Metadata-Version: 2.1
Name: ictonyx
Version: 0.3.0
Summary: Ictonyx: Iteration Comparison Testing Over N-runs: Yield eXamination
Home-page: https://github.com/skizlik/ictonyx
License: MIT
Keywords: machine-learning,variability,statistics,model-analysis
Author: Stephen Kizlik
Author-email: stephen.kizlik@gmail.com
Requires-Python: >=3.10
Classifier: Development Status :: 3 - Alpha
Classifier: Intended Audience :: Science/Research
Classifier: License :: OSI Approved :: MIT License
Classifier: Programming Language :: Python :: 3
Classifier: Programming Language :: Python :: 3.10
Classifier: Programming Language :: Python :: 3.11
Classifier: Programming Language :: Python :: 3.12
Classifier: Topic :: Scientific/Engineering :: Artificial Intelligence
Requires-Dist: joblib (>=1.3.0,<2.0.0)
Requires-Dist: matplotlib (>=3.7.0,<4.0.0)
Requires-Dist: numpy (>=1.24.0,<2.0.0)
Requires-Dist: pandas (>=2.0.0,<3.0.0)
Requires-Dist: scikit-learn (>=1.3.0,<2.0.0)
Requires-Dist: scipy (>=1.10.0,<2.0.0)
Requires-Dist: seaborn (>=0.13.0,<0.14.0)
Project-URL: Repository, https://github.com/skizlik/ictonyx
Description-Content-Type: text/markdown

# Ictonyx

**Iteration Comparison Testing Over N-runs: Yield eXamination**

A Python framework for assessing machine learning model variability and performing rigorous statistical comparisons.

[![CI/CD](https://github.com/skizlik/ictonyx/actions/workflows/test.yml/badge.svg)](https://github.com/skizlik/ictonyx/actions/workflows/test.yml)
[![PyPI](https://img.shields.io/pypi/v/ictonyx)](https://pypi.org/project/ictonyx/)
![Python](https://img.shields.io/badge/python-3.10%20%7C%203.11%20%7C%203.12-blue)
![License](https://img.shields.io/badge/license-MIT-green)

## The Problem

Machine learning models are typically trained once on a given data set.
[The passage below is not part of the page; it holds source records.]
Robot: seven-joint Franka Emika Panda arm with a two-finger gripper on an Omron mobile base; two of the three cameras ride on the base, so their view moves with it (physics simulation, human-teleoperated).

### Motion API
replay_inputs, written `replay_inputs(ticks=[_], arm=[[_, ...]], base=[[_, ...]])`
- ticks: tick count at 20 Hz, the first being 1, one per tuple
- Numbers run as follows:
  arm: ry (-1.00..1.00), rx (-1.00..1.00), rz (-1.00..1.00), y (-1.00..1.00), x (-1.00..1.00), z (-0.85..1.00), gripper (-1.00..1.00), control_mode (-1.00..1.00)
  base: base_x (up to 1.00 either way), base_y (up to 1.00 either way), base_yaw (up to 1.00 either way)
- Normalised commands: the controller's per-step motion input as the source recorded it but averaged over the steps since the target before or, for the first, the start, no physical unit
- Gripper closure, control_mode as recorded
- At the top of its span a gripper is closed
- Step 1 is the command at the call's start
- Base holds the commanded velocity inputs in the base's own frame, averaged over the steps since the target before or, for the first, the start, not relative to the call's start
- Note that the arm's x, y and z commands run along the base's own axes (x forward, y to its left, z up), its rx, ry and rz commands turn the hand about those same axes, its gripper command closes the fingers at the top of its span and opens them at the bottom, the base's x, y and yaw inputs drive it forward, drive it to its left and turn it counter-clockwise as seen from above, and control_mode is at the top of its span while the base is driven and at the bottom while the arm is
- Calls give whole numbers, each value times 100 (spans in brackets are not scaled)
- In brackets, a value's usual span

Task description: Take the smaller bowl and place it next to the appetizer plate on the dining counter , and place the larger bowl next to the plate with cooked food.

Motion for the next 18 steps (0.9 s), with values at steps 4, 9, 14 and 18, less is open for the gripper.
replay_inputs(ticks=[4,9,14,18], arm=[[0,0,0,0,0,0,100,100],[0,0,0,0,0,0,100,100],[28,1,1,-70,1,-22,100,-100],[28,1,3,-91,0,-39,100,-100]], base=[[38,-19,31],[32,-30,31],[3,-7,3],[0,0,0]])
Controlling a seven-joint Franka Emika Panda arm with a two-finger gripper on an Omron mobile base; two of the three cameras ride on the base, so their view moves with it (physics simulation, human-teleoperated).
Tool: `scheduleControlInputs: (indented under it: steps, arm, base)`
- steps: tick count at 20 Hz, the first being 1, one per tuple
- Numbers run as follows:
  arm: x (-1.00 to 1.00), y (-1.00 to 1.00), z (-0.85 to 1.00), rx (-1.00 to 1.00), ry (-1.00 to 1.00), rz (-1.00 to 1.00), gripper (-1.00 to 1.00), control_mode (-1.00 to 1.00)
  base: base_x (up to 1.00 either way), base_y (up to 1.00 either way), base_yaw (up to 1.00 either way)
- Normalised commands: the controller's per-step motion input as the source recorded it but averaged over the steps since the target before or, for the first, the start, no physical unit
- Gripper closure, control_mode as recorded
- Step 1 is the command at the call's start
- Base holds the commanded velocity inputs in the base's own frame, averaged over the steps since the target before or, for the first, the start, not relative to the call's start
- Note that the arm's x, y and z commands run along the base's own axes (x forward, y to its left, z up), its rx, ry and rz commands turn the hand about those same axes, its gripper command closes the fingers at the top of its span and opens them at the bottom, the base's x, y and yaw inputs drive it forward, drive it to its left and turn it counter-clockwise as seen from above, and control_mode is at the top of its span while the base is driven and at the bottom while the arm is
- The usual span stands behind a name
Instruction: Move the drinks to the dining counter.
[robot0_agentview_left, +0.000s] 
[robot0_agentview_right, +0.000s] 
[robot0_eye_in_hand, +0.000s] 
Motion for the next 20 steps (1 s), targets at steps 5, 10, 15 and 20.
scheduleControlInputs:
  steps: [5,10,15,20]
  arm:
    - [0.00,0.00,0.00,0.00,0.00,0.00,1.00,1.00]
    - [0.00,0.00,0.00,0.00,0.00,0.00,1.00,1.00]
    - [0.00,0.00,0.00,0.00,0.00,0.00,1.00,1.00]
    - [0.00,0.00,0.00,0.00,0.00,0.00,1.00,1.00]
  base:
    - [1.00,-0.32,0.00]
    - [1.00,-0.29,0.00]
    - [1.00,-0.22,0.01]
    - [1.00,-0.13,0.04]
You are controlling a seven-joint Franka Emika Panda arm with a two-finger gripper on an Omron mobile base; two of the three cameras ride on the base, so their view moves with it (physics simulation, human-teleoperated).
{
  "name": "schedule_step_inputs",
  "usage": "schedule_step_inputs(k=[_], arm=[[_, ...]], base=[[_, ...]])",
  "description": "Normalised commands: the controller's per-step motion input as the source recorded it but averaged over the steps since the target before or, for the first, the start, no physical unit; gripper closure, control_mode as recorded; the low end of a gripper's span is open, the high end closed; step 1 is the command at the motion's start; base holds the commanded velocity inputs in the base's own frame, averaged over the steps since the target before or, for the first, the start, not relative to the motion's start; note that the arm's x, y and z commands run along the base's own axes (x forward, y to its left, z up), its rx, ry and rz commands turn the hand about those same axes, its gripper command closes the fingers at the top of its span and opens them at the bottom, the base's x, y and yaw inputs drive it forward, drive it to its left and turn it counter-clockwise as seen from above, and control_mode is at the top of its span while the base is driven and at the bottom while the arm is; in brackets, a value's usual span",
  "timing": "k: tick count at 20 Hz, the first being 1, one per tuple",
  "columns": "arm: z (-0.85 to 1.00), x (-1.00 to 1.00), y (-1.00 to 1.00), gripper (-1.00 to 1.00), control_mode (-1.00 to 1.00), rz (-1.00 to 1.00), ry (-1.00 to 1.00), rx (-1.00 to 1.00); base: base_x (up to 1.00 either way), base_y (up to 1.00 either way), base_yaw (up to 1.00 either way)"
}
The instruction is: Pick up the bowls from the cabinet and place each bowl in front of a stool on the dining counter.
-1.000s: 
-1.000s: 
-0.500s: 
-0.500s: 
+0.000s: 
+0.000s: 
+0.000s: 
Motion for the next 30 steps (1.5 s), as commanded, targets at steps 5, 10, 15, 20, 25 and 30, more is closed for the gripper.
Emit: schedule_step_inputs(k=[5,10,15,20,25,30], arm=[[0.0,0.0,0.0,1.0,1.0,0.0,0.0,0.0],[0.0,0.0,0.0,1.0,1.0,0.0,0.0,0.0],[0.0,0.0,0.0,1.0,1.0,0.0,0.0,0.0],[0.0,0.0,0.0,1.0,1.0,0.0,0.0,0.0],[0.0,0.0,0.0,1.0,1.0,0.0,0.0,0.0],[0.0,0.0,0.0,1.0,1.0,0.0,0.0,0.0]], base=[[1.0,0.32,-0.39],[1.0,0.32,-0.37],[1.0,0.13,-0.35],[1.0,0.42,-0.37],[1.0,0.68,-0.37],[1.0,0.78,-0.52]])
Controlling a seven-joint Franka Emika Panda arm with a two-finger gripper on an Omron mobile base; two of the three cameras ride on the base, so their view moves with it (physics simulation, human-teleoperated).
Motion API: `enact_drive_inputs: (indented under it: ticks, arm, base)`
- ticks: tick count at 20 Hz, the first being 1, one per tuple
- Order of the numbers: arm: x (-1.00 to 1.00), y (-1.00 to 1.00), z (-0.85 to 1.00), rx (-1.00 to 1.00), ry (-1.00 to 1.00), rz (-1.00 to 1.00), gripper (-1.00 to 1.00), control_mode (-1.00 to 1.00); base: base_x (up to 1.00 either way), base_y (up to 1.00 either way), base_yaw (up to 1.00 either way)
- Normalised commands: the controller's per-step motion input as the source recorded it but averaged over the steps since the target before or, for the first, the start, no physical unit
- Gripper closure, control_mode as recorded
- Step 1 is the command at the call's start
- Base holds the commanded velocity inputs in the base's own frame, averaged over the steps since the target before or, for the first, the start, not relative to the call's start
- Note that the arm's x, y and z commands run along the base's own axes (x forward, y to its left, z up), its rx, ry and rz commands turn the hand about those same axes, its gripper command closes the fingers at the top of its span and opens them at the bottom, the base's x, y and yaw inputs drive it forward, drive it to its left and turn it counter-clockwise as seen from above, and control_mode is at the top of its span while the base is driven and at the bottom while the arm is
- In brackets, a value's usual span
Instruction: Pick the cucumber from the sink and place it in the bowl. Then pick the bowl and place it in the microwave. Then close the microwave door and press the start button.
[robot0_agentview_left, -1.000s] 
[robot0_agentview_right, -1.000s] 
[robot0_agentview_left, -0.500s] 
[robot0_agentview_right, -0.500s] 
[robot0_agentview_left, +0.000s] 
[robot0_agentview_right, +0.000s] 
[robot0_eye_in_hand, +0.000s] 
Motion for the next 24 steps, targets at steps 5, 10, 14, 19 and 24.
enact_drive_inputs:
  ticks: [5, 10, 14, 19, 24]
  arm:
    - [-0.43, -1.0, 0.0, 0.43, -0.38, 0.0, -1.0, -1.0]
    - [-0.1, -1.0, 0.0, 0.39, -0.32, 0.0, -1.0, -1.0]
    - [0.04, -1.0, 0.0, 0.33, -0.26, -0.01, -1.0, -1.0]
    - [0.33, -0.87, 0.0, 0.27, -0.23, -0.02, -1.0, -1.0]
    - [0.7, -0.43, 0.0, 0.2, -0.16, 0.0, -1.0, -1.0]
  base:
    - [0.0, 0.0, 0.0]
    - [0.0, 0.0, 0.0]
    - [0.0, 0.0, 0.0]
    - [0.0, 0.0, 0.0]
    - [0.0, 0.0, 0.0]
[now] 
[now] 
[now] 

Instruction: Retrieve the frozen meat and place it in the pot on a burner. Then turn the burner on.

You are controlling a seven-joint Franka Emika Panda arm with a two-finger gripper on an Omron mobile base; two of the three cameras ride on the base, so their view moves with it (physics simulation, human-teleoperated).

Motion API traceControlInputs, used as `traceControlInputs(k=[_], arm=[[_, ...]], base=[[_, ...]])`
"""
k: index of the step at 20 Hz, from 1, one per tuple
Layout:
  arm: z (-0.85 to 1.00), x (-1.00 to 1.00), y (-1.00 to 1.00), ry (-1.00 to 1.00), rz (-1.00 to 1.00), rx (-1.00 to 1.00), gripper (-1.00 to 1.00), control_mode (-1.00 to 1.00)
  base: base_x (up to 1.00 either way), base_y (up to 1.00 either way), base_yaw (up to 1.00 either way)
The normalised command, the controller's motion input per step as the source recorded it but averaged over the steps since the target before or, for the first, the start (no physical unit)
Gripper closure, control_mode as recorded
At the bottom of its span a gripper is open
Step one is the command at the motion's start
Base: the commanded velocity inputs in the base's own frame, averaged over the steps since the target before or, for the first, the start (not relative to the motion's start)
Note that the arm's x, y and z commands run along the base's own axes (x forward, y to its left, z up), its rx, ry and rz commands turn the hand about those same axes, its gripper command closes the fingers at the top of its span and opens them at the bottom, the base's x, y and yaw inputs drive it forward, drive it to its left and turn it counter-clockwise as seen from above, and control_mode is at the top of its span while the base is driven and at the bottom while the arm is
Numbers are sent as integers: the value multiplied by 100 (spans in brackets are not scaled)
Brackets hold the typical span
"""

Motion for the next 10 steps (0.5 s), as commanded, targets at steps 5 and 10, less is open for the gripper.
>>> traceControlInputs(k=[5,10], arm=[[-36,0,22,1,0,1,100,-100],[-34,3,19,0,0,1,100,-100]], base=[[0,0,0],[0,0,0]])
We use a variety of metrics to assess and compare these models - but generally, on one training run.

But training a model involves stochastic factors: random initialization, data shuffling, dropout. Training the same model on the same data will often produce different predicted values and different assessment metrics. Our model parameters aren't constants; they are random variables, and we should treat them that way.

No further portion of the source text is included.